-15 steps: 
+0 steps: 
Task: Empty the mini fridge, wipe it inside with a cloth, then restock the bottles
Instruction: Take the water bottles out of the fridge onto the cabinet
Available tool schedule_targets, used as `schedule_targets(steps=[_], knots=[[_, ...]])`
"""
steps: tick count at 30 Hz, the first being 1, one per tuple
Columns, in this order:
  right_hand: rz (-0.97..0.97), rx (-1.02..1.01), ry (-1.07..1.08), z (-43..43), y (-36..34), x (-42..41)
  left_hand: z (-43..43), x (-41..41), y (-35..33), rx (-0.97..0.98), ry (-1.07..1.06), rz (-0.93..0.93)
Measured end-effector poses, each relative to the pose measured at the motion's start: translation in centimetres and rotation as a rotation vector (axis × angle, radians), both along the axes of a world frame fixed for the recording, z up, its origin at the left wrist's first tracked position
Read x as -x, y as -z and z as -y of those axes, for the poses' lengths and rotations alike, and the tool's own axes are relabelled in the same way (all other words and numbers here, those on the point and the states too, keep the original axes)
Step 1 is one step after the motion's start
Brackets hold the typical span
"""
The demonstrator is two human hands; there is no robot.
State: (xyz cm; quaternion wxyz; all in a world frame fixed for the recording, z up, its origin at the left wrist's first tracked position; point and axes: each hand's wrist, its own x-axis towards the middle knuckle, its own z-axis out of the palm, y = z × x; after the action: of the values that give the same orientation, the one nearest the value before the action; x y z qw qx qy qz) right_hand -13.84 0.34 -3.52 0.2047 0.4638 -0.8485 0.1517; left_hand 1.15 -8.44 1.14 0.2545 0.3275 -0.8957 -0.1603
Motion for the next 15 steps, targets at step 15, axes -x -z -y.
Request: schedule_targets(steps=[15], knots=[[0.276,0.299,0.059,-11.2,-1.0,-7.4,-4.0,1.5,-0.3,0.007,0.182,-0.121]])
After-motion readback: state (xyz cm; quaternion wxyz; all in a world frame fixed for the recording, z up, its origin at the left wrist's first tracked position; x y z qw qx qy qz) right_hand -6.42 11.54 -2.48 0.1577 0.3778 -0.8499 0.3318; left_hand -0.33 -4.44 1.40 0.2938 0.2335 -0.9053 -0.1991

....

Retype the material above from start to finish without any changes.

*REPLY TO THE TASK*:
-15 steps: 
+0 steps: 
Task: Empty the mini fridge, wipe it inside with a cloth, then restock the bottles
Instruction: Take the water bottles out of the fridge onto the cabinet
Available tool schedule_targets, used as `schedule_targets(steps=[_], knots=[[_, ...]])`
"""
steps: tick count at 30 Hz, the first being 1, one per tuple
Columns, in this order:
  right_hand: rz (-0.97..0.97), rx (-1.02..1.01), ry (-1.07..1.08), z (-43..43), y (-36..34), x (-42..41)
  left_hand: z (-43..43), x (-41..41), y (-35..33), rx (-0.97..0.98), ry (-1.07..1.06), rz (-0.93..0.93)
Measured end-effector poses, each relative to the pose measured at the motion's start: translation in centimetres and rotation as a rotation vector (axis × angle, radians), both along the axes of a world frame fixed for the recording, z up, its origin at the left wrist's first tracked position
Read x as -x, y as -z and z as -y of those axes, for the poses' lengths and rotations alike, and the tool's own axes are relabelled in the same way (all other words and numbers here, those on the point and the states too, keep the original axes)
Step 1 is one step after the motion's start
Brackets hold the typical span
"""
The demonstrator is two human hands; there is no robot.
State: (xyz cm; quaternion wxyz; all in a world frame fixed for the recording, z up, its origin at the left wrist's first tracked position; point and axes: each hand's wrist, its own x-axis towards the middle knuckle, its own z-axis out of the palm, y = z × x; after the action: of the values that give the same orientation, the one nearest the value before the action; x y z qw qx qy qz) right_hand -13.84 0.34 -3.52 0.2047 0.4638 -0.8485 0.1517; left_hand 1.15 -8.44 1.14 0.2545 0.3275 -0.8957 -0.1603
Motion for the next 15 steps, targets at step 15, axes -x -z -y.
Request: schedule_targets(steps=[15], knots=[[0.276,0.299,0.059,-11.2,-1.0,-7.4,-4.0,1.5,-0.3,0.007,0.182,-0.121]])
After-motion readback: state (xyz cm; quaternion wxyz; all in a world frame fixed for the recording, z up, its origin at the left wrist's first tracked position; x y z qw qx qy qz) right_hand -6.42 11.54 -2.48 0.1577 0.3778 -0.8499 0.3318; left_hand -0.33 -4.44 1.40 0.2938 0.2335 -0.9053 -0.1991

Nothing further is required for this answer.